Exercise directions:
Find the line containing "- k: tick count" in the records below. Copy exactly that line and each one after it, ending at the line containing "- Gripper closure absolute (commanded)", and nothing more.

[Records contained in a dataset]

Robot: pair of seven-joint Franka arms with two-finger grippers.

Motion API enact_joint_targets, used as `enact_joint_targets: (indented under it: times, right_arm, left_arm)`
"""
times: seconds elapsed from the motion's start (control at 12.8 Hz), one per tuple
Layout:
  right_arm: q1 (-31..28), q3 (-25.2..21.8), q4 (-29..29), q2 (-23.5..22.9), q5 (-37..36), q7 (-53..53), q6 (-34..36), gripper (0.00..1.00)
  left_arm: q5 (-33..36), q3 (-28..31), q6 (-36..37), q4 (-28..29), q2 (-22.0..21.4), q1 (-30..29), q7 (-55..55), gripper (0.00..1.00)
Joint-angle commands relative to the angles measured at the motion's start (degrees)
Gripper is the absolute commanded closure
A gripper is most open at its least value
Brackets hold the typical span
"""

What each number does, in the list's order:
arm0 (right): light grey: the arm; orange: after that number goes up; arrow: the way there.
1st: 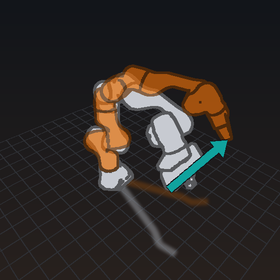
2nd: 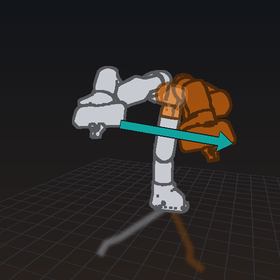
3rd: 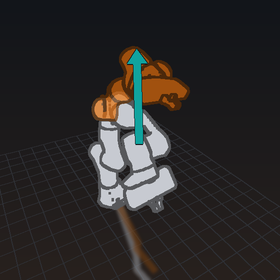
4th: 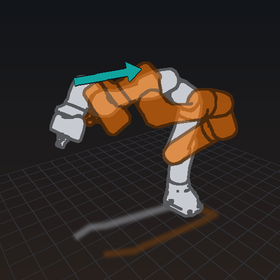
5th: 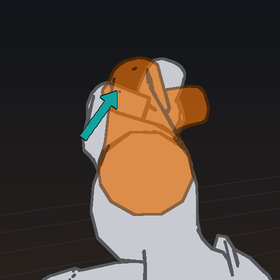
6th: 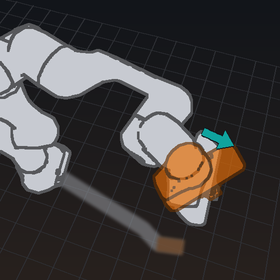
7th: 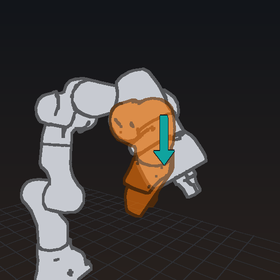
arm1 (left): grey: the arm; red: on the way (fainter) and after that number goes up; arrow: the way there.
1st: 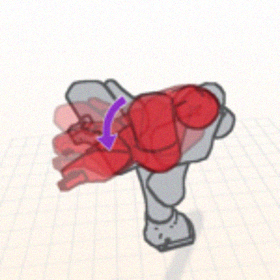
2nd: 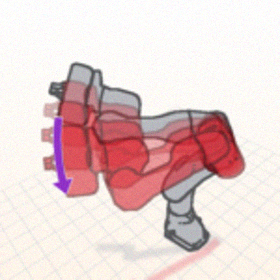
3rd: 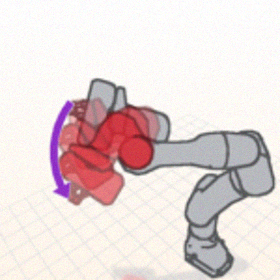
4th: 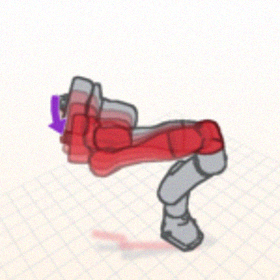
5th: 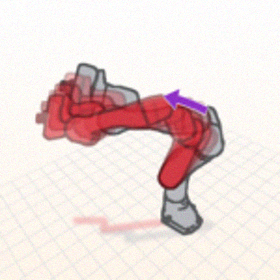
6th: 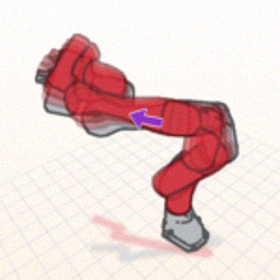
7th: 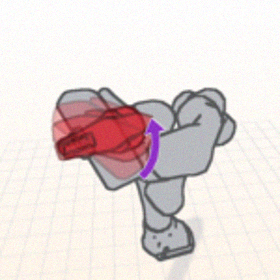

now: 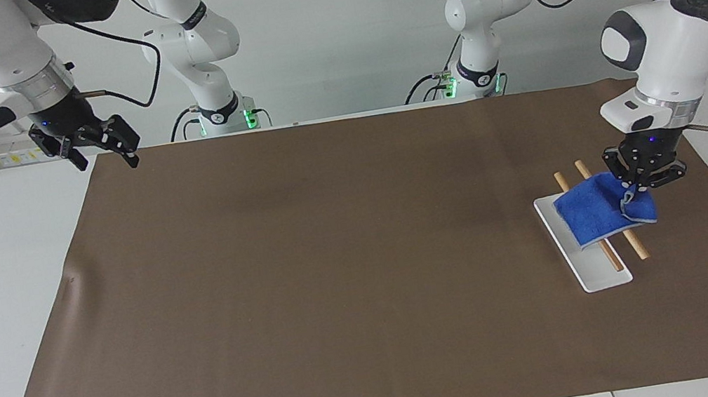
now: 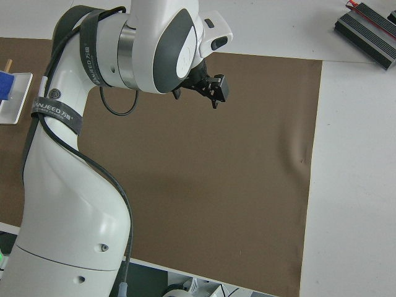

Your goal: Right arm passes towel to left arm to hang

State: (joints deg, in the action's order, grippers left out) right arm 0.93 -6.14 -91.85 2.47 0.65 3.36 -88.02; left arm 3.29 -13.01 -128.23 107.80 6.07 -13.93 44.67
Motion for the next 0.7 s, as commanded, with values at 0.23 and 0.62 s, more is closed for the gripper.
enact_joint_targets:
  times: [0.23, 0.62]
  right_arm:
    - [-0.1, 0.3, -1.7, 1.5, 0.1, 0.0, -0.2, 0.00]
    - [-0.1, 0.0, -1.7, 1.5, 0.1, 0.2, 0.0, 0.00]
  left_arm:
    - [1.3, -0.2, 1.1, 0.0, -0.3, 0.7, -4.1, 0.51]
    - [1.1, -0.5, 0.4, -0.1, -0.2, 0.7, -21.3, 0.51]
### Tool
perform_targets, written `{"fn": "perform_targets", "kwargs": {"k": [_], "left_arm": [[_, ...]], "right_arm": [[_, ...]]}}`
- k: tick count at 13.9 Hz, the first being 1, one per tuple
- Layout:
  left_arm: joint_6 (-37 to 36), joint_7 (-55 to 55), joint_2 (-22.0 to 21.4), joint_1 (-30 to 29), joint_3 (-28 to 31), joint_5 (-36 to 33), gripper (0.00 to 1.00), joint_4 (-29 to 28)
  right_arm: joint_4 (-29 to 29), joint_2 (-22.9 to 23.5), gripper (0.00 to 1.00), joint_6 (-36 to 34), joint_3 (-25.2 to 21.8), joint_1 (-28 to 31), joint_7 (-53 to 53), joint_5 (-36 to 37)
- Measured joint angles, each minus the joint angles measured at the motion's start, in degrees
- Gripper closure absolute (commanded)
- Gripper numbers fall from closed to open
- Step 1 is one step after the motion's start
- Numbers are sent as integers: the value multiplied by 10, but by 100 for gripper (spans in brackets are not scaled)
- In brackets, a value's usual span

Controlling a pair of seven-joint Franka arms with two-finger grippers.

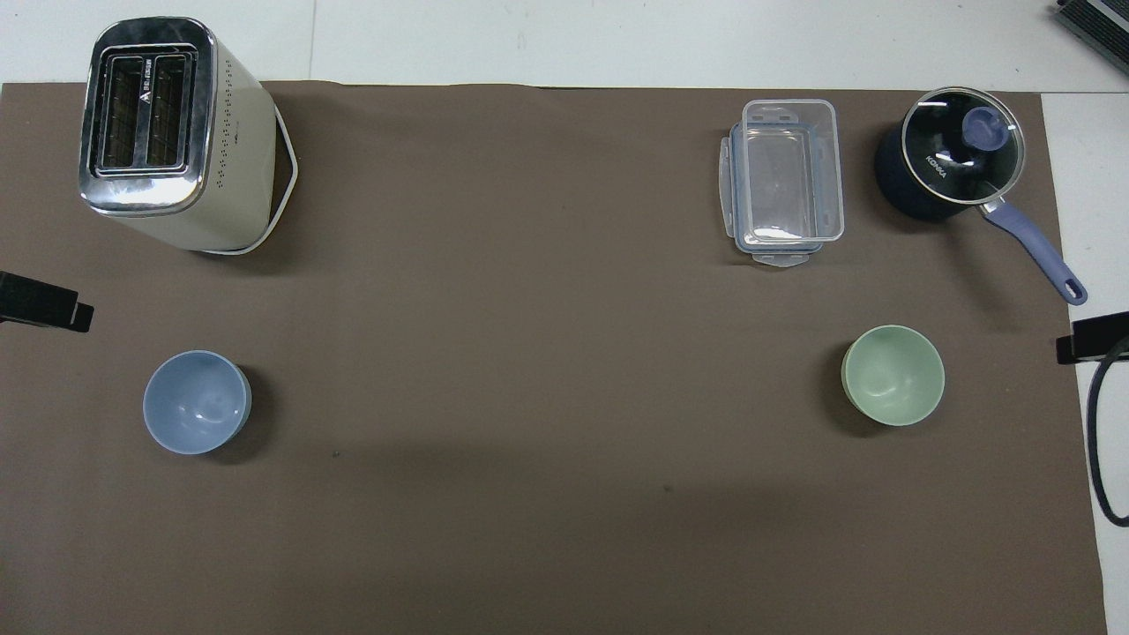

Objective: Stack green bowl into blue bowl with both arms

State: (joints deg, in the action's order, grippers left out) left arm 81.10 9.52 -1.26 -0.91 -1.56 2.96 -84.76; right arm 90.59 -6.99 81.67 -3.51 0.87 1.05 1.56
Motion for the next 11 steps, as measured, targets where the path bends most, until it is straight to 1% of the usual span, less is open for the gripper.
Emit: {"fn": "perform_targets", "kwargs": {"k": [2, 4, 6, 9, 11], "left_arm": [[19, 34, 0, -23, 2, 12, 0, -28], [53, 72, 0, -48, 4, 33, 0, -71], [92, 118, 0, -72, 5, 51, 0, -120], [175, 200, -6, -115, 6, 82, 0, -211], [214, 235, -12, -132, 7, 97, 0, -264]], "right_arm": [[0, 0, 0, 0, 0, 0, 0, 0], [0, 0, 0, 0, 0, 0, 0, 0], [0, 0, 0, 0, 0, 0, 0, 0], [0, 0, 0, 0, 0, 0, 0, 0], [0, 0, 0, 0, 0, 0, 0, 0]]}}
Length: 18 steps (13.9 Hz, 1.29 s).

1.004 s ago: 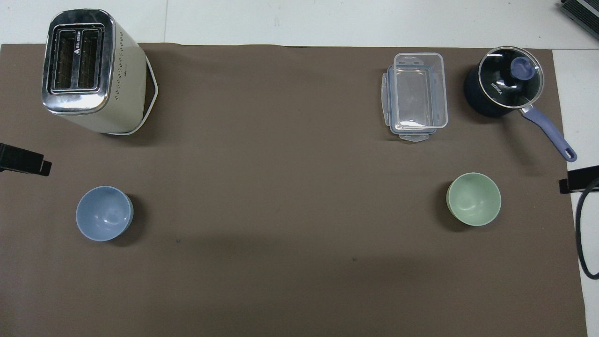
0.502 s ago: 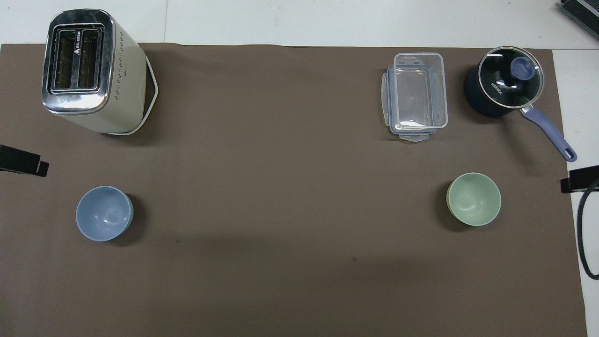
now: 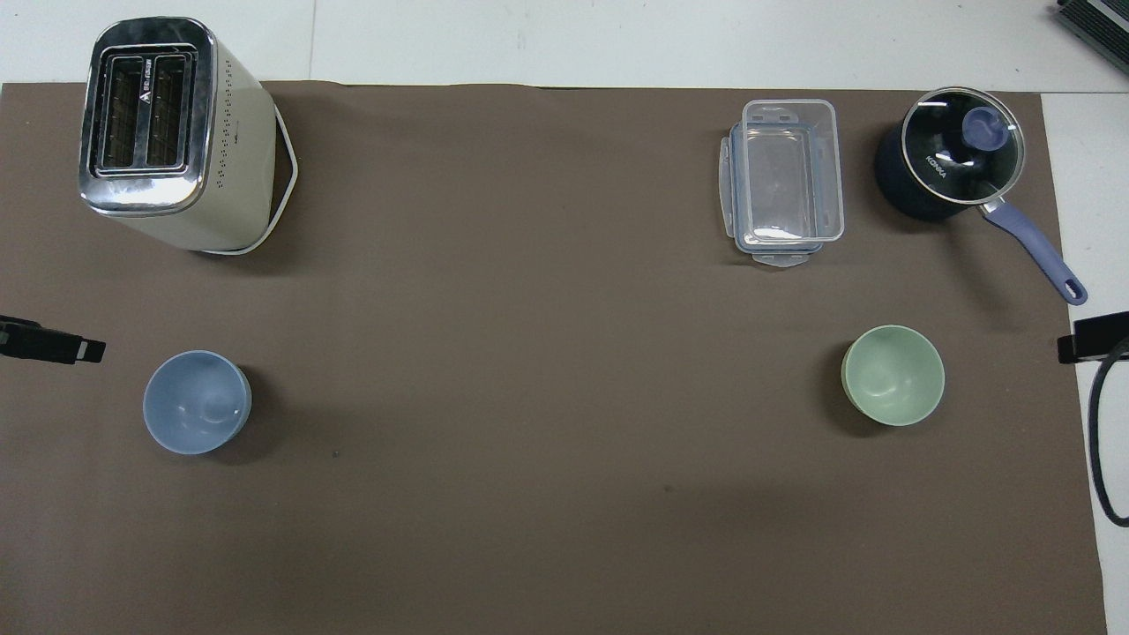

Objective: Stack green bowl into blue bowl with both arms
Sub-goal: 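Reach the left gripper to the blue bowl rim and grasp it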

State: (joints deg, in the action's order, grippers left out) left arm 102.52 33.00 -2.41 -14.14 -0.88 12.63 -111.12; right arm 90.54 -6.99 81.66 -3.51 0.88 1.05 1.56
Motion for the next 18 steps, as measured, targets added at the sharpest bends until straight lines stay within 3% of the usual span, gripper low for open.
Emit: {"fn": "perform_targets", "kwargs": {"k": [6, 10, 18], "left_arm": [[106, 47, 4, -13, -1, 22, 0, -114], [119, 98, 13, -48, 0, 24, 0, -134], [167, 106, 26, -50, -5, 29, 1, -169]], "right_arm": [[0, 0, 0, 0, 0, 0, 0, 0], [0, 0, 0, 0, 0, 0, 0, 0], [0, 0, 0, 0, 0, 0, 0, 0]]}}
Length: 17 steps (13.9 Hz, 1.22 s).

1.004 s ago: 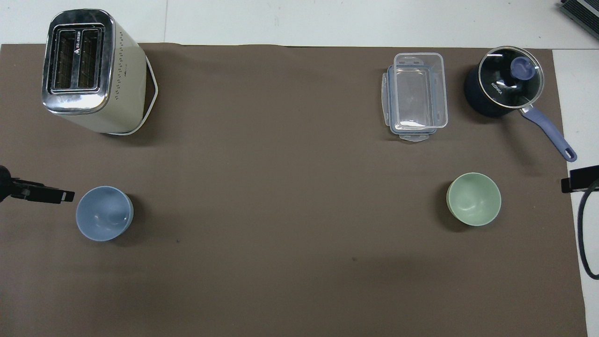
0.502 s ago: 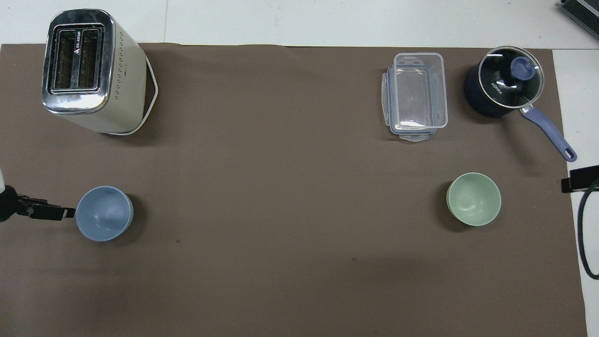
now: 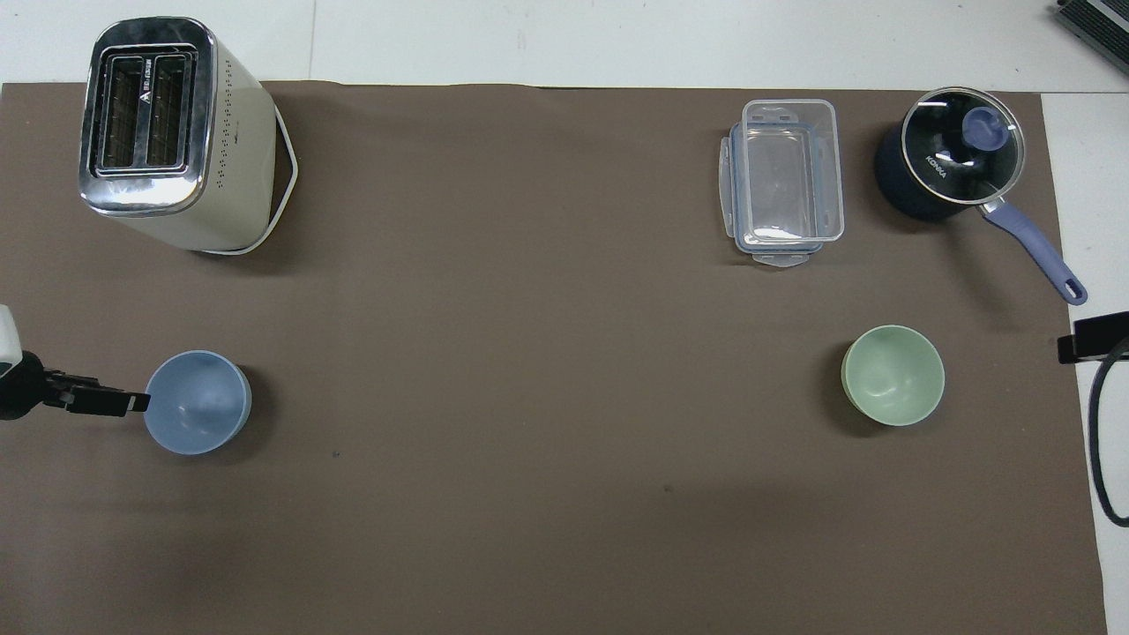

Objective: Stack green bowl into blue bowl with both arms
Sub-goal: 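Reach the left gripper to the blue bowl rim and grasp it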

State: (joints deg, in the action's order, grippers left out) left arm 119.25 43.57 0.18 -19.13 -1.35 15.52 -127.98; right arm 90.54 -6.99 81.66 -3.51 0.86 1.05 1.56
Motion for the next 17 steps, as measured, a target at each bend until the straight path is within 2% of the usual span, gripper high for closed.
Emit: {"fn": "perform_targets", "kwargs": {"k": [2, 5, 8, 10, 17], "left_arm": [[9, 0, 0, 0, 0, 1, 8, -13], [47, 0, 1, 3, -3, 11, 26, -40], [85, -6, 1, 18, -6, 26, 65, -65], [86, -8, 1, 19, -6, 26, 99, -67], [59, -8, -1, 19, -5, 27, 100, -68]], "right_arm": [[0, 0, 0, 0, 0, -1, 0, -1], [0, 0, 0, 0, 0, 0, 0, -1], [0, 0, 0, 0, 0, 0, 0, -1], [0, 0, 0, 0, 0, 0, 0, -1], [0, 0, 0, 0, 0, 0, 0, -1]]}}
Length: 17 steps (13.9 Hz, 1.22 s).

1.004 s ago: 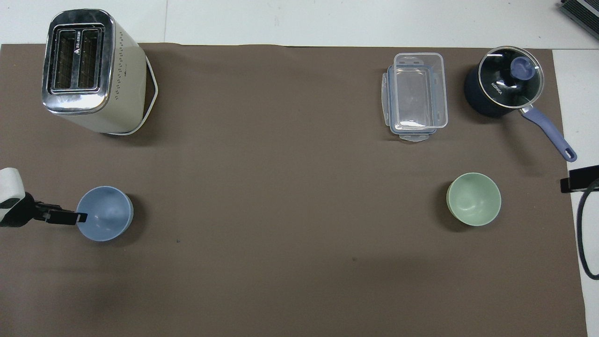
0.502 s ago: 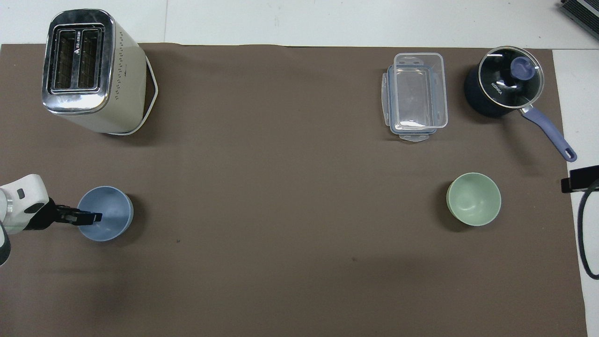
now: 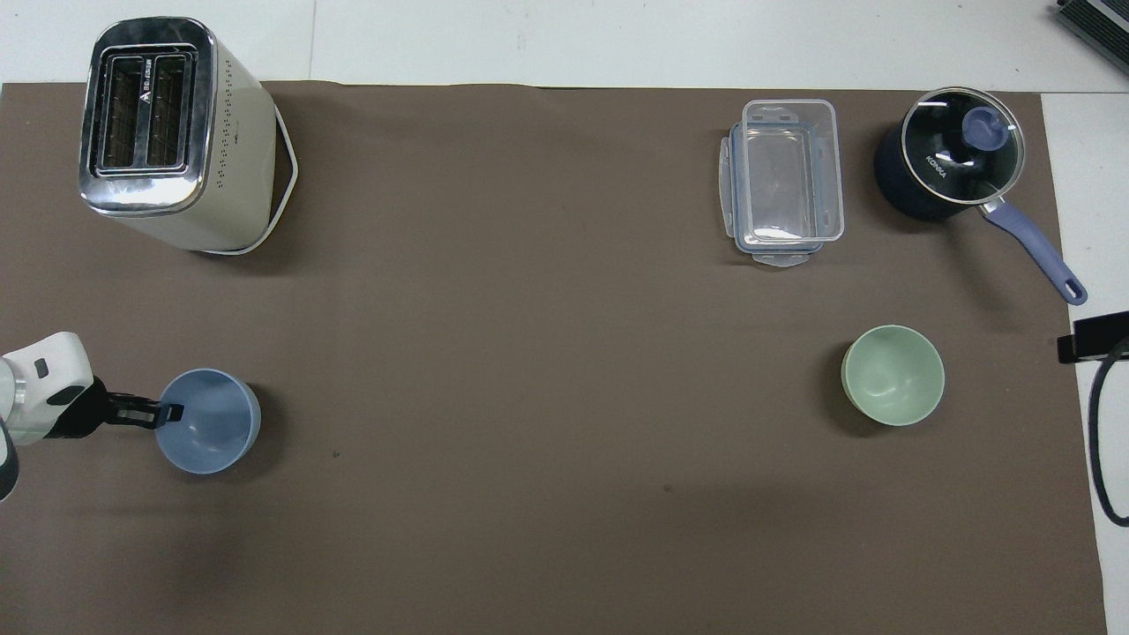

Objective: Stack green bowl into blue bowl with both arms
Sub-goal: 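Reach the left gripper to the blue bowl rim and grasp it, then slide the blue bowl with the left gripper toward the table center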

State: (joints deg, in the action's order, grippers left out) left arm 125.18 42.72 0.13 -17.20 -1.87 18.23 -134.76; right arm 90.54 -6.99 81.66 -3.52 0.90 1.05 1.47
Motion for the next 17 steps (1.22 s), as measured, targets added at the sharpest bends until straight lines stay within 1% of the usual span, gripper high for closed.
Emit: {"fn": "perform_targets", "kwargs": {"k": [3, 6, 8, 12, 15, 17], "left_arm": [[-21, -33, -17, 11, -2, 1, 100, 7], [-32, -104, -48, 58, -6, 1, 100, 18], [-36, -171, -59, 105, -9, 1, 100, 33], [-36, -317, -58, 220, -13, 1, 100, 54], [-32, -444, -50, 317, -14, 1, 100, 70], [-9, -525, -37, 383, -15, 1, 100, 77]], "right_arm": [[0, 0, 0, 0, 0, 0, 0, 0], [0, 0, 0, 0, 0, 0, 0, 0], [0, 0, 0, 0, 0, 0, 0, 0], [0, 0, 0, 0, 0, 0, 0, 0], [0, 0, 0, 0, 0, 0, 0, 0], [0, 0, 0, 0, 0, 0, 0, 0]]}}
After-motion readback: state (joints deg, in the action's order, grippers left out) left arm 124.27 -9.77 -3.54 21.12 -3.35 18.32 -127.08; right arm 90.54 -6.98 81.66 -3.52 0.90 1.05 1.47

Written response:
- k: tick count at 13.9 Hz, the first being 1, one per tuple
- Layout:
  left_arm: joint_6 (-37 to 36), joint_7 (-55 to 55), joint_2 (-22.0 to 21.4), joint_1 (-30 to 29), joint_3 (-28 to 31), joint_5 (-36 to 33), gripper (0.00 to 1.00), joint_4 (-29 to 28)
  right_arm: joint_4 (-29 to 29), joint_2 (-22.9 to 23.5), gripper (0.00 to 1.00), joint_6 (-36 to 34), joint_3 (-25.2 to 21.8), joint_1 (-28 to 31), joint_7 (-53 to 53), joint_5 (-36 to 37)
- Measured joint angles, each minus the joint angles measured at the motion's start, in degrees
- Gripper closure absolute (commanded)

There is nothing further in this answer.